WORK TASK – Each line below should be restated word for word.

DATA EXTRACT –
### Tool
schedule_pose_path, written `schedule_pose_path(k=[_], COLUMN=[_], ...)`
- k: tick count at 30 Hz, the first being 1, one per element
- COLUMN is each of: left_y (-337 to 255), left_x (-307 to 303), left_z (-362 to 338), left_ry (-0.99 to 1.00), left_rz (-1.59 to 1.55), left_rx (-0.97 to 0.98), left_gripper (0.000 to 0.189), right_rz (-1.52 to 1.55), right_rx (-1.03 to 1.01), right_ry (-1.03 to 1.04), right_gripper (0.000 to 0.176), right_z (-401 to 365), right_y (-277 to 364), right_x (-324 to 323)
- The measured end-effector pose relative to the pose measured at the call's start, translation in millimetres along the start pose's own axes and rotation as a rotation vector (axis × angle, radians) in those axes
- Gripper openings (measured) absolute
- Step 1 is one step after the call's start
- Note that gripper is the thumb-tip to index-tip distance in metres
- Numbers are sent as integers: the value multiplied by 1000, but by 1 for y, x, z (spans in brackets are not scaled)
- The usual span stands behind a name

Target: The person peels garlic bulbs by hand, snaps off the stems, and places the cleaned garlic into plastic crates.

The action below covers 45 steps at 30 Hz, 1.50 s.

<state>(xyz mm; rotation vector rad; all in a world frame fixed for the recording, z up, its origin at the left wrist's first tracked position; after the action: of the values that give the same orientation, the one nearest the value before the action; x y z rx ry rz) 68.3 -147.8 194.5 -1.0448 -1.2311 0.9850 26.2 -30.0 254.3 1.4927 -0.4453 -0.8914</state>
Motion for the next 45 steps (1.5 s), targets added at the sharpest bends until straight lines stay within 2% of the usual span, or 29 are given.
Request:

RESULT –
### Tool
schedule_pose_path, written `schedule_pose_path(k=[_], COLUMN=[_], ...)`
- k: tick count at 30 Hz, the first being 1, one per element
- COLUMN is each of: left_y (-337 to 255), left_x (-307 to 303), left_z (-362 to 338), left_ry (-0.99 to 1.00), left_rz (-1.59 to 1.55), left_rx (-0.97 to 0.98), left_gripper (0.000 to 0.189), right_rz (-1.52 to 1.55), right_rx (-1.03 to 1.01), right_ry (-1.03 to 1.04), right_gripper (0.000 to 0.176), right_z (-401 to 365), right_y (-277 to 364), right_x (-324 to 323)
- The measured end-effector pose relative to the pose measured at the call's start, translation in millimetres along the start pose's own axes and rotation as a rotation vector (axis × angle, radians) in those axes
- Gripper openings (measured) absolute
- Step 1 is one step after the call's start
- Note that gripper is the thumb-tip to index-tip distance in metres
- Numbers are sent as integers: the value multiplied by 1000, but by 1 for y, x, z (spans in brackets are not scaled)
- The usual span stands behind a name

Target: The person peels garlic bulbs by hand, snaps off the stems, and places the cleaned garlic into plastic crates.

The action below covers 45 steps at 30 Hz, 1.50 s.

<state>(xyz mm; rotation vector rad; all in a world frame fixed for the recording, z up, its origin at the left wrist's first tracked position; after the action: of the values that give the same orientation, the one nearest the value before the action; x y z rx ry rz) 68.3 -147.8 194.5 -1.0448 -1.2311 0.9850 26.2 -30.0 254.3 1.4927 -0.4453 -0.8914</state>
Motion for the next 45 steps (1.5 s), targets added at the sharpest bends until straight lines stay within 2% of the usual span, or 29 are given.
Request:

This exercise requires no additional answer.